▶ [About this exercise]: Whenever a line in the material below contains "blue", copy that line.

-- -- --

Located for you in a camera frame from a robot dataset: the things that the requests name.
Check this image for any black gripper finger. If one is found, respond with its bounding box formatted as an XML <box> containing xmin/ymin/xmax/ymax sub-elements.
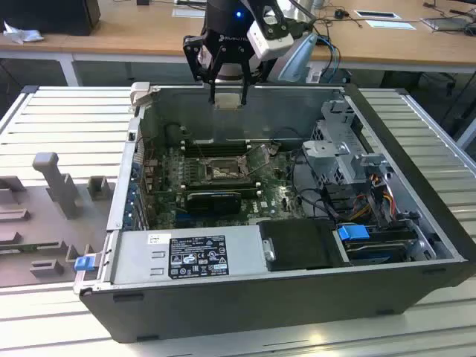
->
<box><xmin>237</xmin><ymin>55</ymin><xmax>278</xmax><ymax>107</ymax></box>
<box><xmin>182</xmin><ymin>35</ymin><xmax>224</xmax><ymax>106</ymax></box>

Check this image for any silver CPU plate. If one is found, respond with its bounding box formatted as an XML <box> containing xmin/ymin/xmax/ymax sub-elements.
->
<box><xmin>214</xmin><ymin>93</ymin><xmax>241</xmax><ymax>110</ymax></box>

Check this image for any black RAM slot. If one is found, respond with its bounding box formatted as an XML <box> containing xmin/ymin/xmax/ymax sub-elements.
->
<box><xmin>184</xmin><ymin>138</ymin><xmax>251</xmax><ymax>149</ymax></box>
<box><xmin>184</xmin><ymin>145</ymin><xmax>251</xmax><ymax>157</ymax></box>
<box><xmin>181</xmin><ymin>177</ymin><xmax>257</xmax><ymax>189</ymax></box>
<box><xmin>184</xmin><ymin>184</ymin><xmax>260</xmax><ymax>198</ymax></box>

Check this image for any CPU socket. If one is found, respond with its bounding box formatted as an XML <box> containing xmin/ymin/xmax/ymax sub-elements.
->
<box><xmin>202</xmin><ymin>155</ymin><xmax>249</xmax><ymax>184</ymax></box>

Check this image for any black drive bay cover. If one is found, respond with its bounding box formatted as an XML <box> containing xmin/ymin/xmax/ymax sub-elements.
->
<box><xmin>257</xmin><ymin>219</ymin><xmax>353</xmax><ymax>272</ymax></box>

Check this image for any wooden desk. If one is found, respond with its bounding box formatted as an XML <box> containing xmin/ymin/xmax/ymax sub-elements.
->
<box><xmin>0</xmin><ymin>0</ymin><xmax>476</xmax><ymax>74</ymax></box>

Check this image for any pale blue teach pendant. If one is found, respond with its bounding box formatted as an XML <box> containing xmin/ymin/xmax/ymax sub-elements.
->
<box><xmin>277</xmin><ymin>33</ymin><xmax>319</xmax><ymax>85</ymax></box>

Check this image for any green motherboard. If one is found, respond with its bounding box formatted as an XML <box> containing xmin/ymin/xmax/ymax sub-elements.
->
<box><xmin>143</xmin><ymin>143</ymin><xmax>310</xmax><ymax>230</ymax></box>

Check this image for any metal drive cage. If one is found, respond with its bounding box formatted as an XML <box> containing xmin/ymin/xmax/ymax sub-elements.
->
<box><xmin>301</xmin><ymin>99</ymin><xmax>396</xmax><ymax>187</ymax></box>

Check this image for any black graphics card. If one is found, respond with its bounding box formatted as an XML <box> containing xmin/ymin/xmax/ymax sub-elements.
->
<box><xmin>185</xmin><ymin>191</ymin><xmax>242</xmax><ymax>216</ymax></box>

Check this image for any black box on desk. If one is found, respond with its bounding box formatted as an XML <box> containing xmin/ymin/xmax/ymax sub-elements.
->
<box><xmin>0</xmin><ymin>0</ymin><xmax>101</xmax><ymax>36</ymax></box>

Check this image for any crumpled white paper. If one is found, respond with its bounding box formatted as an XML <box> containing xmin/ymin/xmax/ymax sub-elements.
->
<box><xmin>2</xmin><ymin>20</ymin><xmax>45</xmax><ymax>44</ymax></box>

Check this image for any blue disk carrier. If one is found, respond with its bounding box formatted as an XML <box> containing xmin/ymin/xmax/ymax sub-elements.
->
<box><xmin>337</xmin><ymin>224</ymin><xmax>369</xmax><ymax>242</ymax></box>

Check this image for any grey parts rack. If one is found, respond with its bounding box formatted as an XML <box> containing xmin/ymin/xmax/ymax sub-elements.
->
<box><xmin>0</xmin><ymin>152</ymin><xmax>116</xmax><ymax>287</ymax></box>

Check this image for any grey power supply unit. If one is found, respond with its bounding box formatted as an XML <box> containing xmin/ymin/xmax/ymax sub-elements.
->
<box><xmin>111</xmin><ymin>225</ymin><xmax>277</xmax><ymax>286</ymax></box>

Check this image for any hard disk drive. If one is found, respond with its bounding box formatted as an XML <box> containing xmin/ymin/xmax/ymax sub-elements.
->
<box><xmin>344</xmin><ymin>237</ymin><xmax>408</xmax><ymax>265</ymax></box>

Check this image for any black open PC case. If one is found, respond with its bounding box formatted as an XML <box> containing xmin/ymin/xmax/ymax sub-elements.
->
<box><xmin>72</xmin><ymin>82</ymin><xmax>470</xmax><ymax>345</ymax></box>

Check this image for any green RAM stick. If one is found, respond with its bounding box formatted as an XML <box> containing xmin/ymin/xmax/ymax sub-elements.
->
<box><xmin>0</xmin><ymin>243</ymin><xmax>60</xmax><ymax>257</ymax></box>

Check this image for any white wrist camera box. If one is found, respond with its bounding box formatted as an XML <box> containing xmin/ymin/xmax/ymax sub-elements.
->
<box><xmin>248</xmin><ymin>0</ymin><xmax>295</xmax><ymax>61</ymax></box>

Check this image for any pale grey case handle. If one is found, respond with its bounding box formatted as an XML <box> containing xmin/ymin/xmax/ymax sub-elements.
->
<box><xmin>130</xmin><ymin>82</ymin><xmax>161</xmax><ymax>109</ymax></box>

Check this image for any blue cable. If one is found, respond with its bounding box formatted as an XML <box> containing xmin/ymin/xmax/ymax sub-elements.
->
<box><xmin>315</xmin><ymin>35</ymin><xmax>341</xmax><ymax>81</ymax></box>

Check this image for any black looped cable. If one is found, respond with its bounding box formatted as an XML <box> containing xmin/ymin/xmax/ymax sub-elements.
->
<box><xmin>291</xmin><ymin>148</ymin><xmax>338</xmax><ymax>220</ymax></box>

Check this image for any red yellow wire bundle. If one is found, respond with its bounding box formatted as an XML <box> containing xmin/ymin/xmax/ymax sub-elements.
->
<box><xmin>351</xmin><ymin>187</ymin><xmax>395</xmax><ymax>220</ymax></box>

-- -- --

▶ [Answer]:
Check this image for any pale blue teach pendant. If one is found, respond with its bounding box formatted as an XML <box> containing xmin/ymin/xmax/ymax sub-elements.
Check this image for any blue disk carrier. If one is found, respond with its bounding box formatted as an XML <box> containing xmin/ymin/xmax/ymax sub-elements.
Check this image for any blue cable. If one is found, respond with its bounding box formatted as an XML <box> containing xmin/ymin/xmax/ymax sub-elements.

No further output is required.